- _WHAT THE EXERCISE ASKS_: Report all lines from the entries below in which "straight" appears.

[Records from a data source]
"""

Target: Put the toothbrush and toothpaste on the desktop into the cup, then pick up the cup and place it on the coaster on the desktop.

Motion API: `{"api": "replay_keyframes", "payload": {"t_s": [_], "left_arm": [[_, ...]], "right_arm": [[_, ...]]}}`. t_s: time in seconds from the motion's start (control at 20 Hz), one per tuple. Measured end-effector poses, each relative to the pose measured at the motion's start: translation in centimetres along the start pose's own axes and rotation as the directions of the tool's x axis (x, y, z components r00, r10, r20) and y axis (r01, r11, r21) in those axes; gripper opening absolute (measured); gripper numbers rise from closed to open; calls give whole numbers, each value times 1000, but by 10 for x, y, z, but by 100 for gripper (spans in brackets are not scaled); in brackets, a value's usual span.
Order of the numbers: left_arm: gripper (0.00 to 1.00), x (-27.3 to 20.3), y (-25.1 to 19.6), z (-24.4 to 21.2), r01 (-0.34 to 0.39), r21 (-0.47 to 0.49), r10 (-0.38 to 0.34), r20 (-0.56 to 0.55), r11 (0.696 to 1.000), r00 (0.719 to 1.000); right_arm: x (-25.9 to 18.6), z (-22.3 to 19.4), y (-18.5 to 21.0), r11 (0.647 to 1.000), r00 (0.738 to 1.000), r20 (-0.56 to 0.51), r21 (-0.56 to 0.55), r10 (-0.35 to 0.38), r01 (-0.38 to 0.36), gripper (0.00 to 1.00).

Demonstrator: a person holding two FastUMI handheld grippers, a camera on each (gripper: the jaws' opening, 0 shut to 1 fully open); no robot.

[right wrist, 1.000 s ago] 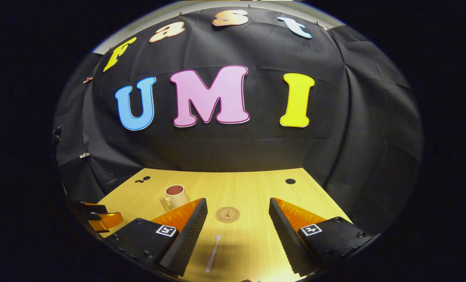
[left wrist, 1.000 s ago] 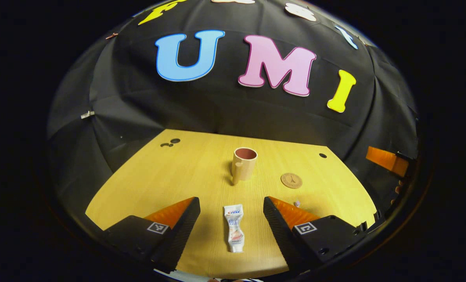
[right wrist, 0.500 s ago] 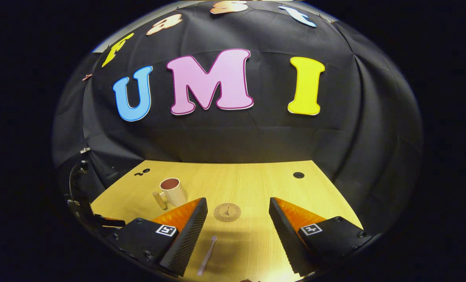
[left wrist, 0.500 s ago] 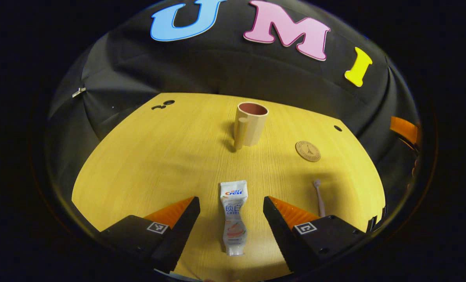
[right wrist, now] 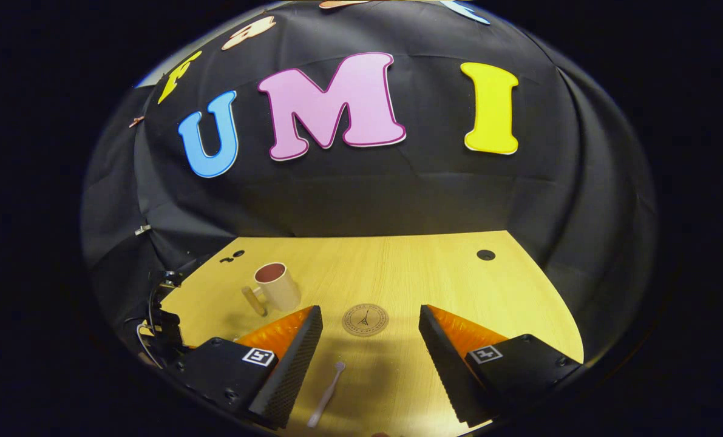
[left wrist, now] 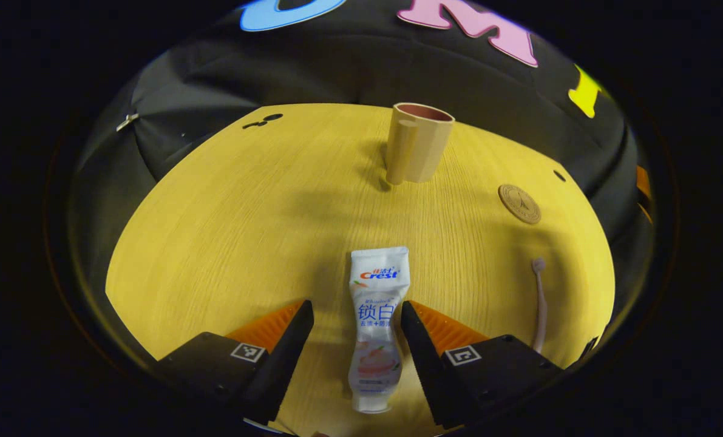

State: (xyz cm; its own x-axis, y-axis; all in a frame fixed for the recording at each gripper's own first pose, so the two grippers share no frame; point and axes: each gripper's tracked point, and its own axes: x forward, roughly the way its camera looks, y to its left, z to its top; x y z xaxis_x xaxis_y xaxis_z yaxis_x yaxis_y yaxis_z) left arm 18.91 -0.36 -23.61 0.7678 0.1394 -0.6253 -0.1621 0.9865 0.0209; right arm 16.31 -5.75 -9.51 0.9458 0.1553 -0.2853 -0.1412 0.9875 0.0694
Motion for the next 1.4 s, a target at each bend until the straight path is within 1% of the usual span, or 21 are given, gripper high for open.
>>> {"api": "replay_keyframes", "payload": {"t_s": [0.05, 0.1, 0.15, 0.25, 0.4, 0.45, 0.5, 0.55, 0.65, 0.75, 0.85, 0.95, 1.05, 1.25, 1.3, 1.35, 1.4], "left_arm": [[92, -4, -3, 2, 9, 42, -9, 5, 999, 1000], [87, 0, -12, 0, 37, 66, -37, -2, 997, 999], [84, -1, -15, 0, 41, 85, -42, 3, 995, 999], [63, 1, -27, 0, 63, 113, -65, 10, 992, 998], [36, -1, -28, 0, 35, 187, -42, 32, 982, 999], [29, -3, -28, 1, 29, 211, -37, 34, 977, 999], [31, -3, -28, 1, 26, 227, -35, 34, 974, 999], [29, -4, -28, 2, 30, 236, -40, 35, 971, 999], [26, -4, -28, 3, 66, 231, -74, 26, 971, 997], [25, 0, -27, 0, 111, 222, -117, 12, 969, 993], [25, 3, -23, -2, 123, 214, -126, -1, 969, 992], [24, 0, -17, -8, 121, 177, -121, -11, 977, 993], [24, -10, -11, -14, 125, 130, -124, -17, 984, 992], [24, -27, 3, -16, 121, 84, -122, 15, 989, 992], [29, -32, 5, -16, 123, 76, -125, 23, 990, 992], [24, -37, 7, -14, 124, 69, -127, 31, 990, 991], [24, -41, 8, -12, 128, 65, -131, 39, 990, 991]], "right_arm": [[-1, -1, 1, 1000, 1000, -2, 4, -2, 2, 99], [-3, -4, 3, 1000, 1000, -7, 7, -4, 4, 99], [-4, -8, 5, 1000, 1000, -15, 5, -8, 8, 99], [-7, -17, 7, 1000, 999, -43, -3, -20, 20, 99], [-14, -28, 15, 999, 997, -71, -13, -30, 29, 99], [-16, -33, 17, 999, 996, -83, -21, -36, 34, 99], [-17, -39, 18, 999, 994, -97, -27, -41, 38, 99], [-19, -44, 21, 999, 993, -113, -30, -44, 41, 99], [-20, -56, 24, 998, 988, -148, -37, -49, 44, 99], [-21, -66, 25, 998, 981, -181, -38, -63, 57, 98], [-21, -75, 29, 998, 976, -209, -1, -64, 65, 99], [-17, -89, 33, 997, 965, -254, 25, -62, 70, 99], [-11, -103, 36, 997, 951, -301, 22, -63, 73, 99], [8, -132, 41, 997, 915, -397, -29, -71, 64, 99], [13, -139, 42, 997, 903, -424, -38, -72, 62, 99], [17, -147, 44, 997, 890, -449, -43, -74, 61, 99], [20, -156, 46, 997, 875, -478, -48, -79, 63, 99]]}}
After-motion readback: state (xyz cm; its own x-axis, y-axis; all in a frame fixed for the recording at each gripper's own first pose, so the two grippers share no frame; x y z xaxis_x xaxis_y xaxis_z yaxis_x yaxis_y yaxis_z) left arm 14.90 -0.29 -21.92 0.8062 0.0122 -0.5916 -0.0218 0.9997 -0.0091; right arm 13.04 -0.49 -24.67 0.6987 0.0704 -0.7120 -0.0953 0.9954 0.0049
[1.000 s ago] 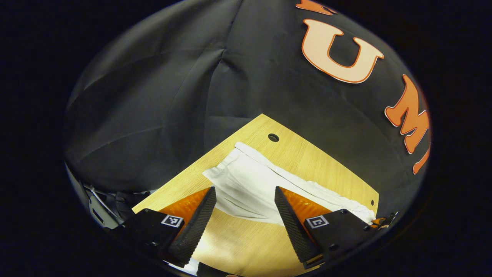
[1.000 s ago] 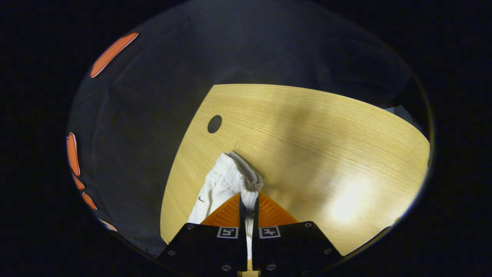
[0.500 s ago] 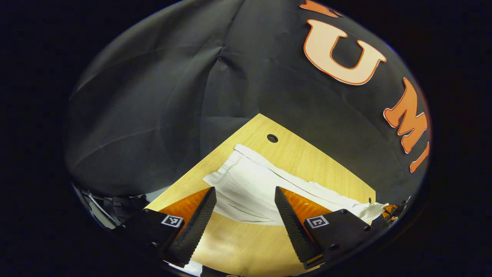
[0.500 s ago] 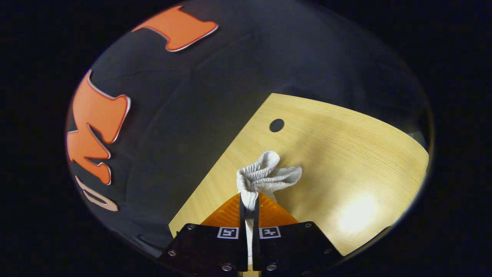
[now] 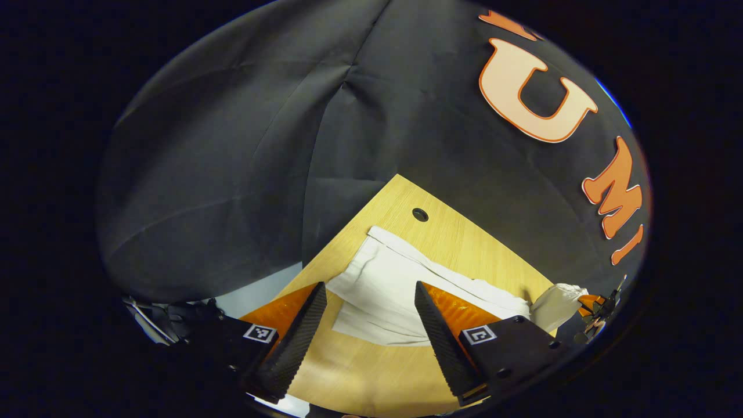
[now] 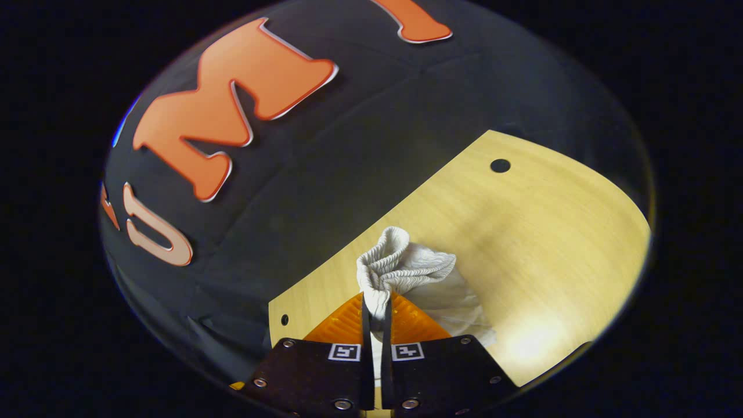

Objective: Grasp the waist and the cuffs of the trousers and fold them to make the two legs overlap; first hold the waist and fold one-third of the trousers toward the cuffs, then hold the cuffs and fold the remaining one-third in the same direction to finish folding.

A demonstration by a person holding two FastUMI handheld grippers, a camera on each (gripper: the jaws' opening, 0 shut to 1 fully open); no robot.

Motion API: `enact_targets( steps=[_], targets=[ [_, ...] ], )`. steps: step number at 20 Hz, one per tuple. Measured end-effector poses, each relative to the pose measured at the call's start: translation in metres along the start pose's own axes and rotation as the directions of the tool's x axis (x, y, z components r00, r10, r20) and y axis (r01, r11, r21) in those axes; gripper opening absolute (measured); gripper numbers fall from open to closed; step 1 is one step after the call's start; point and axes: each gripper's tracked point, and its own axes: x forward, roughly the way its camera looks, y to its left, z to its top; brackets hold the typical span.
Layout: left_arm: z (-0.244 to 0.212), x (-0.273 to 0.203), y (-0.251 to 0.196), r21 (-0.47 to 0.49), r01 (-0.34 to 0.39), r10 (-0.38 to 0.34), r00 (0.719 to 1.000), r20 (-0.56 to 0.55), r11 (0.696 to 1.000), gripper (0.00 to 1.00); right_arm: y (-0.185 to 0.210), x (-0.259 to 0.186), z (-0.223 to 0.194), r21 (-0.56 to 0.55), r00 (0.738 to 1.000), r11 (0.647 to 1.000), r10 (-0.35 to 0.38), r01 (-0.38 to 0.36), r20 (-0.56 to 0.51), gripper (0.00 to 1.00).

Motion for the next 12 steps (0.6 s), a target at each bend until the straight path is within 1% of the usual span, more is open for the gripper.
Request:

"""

- _REPLY TO THE TASK_:
Motion for the next 1.4 s, a target at each bend until the straight path is within 1% of the usual span, or 21 are given, gripper high for open.
Motion for the next 12 steps (0.6 s), a target at each bend until the straight path is within 1% of the usual span, more is open for the gripper.

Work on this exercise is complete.